Second Law of Thermodynamics - heat pumps and air conditioners

[elcaptain]

Homework Statement

A heat pump operates as an air conditioner, drawing 20000 Btu per hr from a building. It is operating between 21 degrees Celsius and 41 degrees Celsius.

a) If the COP (coefficient of performance) is 35% that of a Carnot air conditioner, what is the value of the effective COP (coefficient of performance)?

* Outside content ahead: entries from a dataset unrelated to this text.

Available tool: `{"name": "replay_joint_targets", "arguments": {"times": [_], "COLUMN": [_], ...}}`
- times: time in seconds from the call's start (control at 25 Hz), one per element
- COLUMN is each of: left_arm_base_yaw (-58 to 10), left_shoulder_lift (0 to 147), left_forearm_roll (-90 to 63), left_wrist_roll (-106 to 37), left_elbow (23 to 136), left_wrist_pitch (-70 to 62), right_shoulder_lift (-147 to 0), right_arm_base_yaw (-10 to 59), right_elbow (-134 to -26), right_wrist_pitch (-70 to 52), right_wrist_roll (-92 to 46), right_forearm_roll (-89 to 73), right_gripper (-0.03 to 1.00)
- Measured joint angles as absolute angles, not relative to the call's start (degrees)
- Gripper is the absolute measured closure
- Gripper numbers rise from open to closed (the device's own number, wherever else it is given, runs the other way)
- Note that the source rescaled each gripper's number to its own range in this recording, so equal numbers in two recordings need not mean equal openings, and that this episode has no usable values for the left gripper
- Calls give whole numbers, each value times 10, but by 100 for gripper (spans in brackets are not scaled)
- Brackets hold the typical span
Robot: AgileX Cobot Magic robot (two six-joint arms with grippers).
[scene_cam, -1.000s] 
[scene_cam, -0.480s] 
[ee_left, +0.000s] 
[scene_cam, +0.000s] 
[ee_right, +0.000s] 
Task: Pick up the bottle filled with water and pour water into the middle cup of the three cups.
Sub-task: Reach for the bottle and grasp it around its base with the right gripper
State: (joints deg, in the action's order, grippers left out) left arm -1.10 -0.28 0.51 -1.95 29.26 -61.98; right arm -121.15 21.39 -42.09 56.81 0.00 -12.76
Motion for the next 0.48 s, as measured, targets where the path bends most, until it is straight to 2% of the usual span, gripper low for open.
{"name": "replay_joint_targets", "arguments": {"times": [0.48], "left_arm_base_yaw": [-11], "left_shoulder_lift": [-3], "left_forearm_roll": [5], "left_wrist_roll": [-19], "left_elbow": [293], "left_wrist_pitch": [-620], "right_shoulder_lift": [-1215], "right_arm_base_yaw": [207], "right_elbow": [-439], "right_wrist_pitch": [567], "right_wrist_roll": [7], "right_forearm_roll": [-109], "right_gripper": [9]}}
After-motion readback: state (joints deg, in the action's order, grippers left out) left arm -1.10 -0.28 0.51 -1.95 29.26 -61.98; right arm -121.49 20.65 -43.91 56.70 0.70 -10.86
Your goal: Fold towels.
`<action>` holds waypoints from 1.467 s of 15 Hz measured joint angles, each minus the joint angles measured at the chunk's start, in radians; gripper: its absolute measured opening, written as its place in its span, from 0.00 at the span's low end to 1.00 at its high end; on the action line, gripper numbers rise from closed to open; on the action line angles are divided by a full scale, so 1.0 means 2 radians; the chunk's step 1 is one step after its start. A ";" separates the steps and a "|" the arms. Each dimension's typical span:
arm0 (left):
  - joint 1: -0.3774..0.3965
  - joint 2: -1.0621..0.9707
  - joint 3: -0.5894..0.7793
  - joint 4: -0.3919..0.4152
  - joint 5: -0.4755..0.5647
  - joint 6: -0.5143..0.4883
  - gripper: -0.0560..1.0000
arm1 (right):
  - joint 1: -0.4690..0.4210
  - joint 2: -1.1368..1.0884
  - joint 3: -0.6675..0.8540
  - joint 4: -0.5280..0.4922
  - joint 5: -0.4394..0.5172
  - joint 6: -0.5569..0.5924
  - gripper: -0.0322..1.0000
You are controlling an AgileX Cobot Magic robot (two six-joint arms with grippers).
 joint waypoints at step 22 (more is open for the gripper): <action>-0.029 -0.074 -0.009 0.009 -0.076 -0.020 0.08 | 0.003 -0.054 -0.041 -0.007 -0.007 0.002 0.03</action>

b) What is the value of the power (Watts) required for the compressor motor?

Homework Equations

Q_L = heat removed from the low temperature area (inside the building)
Q_H = heat removed from the high temperature area (outside the building)
W = work done to remove the heat
T_L = temperature of system at lower temperature (inside the building)
T_H = temperature of system at higher temperature (outside the building)

COP = Q_L/W

COP = Q_L/(Q_H - Q_L)

COP_ideal = T_L / (T_H - T_L)

The Attempt at a Solution

I first converted Btu (British thermal unit) to joules: 1Btu = 1055.056 J. Then I tried finding the ideal COP by using the above equation with the given temperatures and got 1.05, but I'm pretty sure the ideal COP is not calculated this way. I tried multiplying 1.05 by 0.35 but got the wrong answer for part a. Thanks for any help.

 

[elcaptain]

anything?

 

[nlightner]

I would approach this problem by first understanding the Second Law of Thermodynamics. This law states that heat will naturally flow from a hot object to a cold object, and that in order to reverse this flow, work must be done. This is the basis for how heat pumps and air conditioners work.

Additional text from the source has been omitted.